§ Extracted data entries
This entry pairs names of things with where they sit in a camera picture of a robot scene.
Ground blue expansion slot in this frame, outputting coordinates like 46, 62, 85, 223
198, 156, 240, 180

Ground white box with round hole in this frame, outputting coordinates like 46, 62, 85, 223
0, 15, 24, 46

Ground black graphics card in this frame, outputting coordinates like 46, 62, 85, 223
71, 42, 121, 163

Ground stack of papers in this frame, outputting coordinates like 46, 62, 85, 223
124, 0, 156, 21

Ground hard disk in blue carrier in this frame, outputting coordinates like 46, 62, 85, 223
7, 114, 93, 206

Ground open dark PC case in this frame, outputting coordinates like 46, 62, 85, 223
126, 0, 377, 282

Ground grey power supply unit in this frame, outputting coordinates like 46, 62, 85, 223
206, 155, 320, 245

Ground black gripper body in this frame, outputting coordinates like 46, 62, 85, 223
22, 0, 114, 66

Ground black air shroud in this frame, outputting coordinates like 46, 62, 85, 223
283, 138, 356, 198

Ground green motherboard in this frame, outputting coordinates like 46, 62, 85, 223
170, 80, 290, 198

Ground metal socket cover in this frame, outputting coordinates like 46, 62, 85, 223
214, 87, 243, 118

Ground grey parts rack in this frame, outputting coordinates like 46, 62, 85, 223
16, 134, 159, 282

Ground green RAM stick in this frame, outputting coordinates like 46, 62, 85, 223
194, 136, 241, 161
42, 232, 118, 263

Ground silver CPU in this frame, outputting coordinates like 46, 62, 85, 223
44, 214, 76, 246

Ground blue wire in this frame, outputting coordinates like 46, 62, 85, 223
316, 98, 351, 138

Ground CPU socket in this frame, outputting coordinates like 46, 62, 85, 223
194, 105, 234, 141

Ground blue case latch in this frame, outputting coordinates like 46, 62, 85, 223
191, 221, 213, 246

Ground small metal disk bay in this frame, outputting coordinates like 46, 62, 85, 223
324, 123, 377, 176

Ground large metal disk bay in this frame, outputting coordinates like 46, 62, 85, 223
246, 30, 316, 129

§ Exercise description
Starting with the line that contains "Ground grey parts", copy each line through the end of the data exactly, and leave out all earlier lines.

§ Answer to the exercise
Ground grey parts rack in this frame, outputting coordinates like 46, 62, 85, 223
16, 134, 159, 282

Ground green RAM stick in this frame, outputting coordinates like 46, 62, 85, 223
194, 136, 241, 161
42, 232, 118, 263

Ground silver CPU in this frame, outputting coordinates like 46, 62, 85, 223
44, 214, 76, 246

Ground blue wire in this frame, outputting coordinates like 46, 62, 85, 223
316, 98, 351, 138

Ground CPU socket in this frame, outputting coordinates like 46, 62, 85, 223
194, 105, 234, 141

Ground blue case latch in this frame, outputting coordinates like 46, 62, 85, 223
191, 221, 213, 246

Ground small metal disk bay in this frame, outputting coordinates like 46, 62, 85, 223
324, 123, 377, 176

Ground large metal disk bay in this frame, outputting coordinates like 46, 62, 85, 223
246, 30, 316, 129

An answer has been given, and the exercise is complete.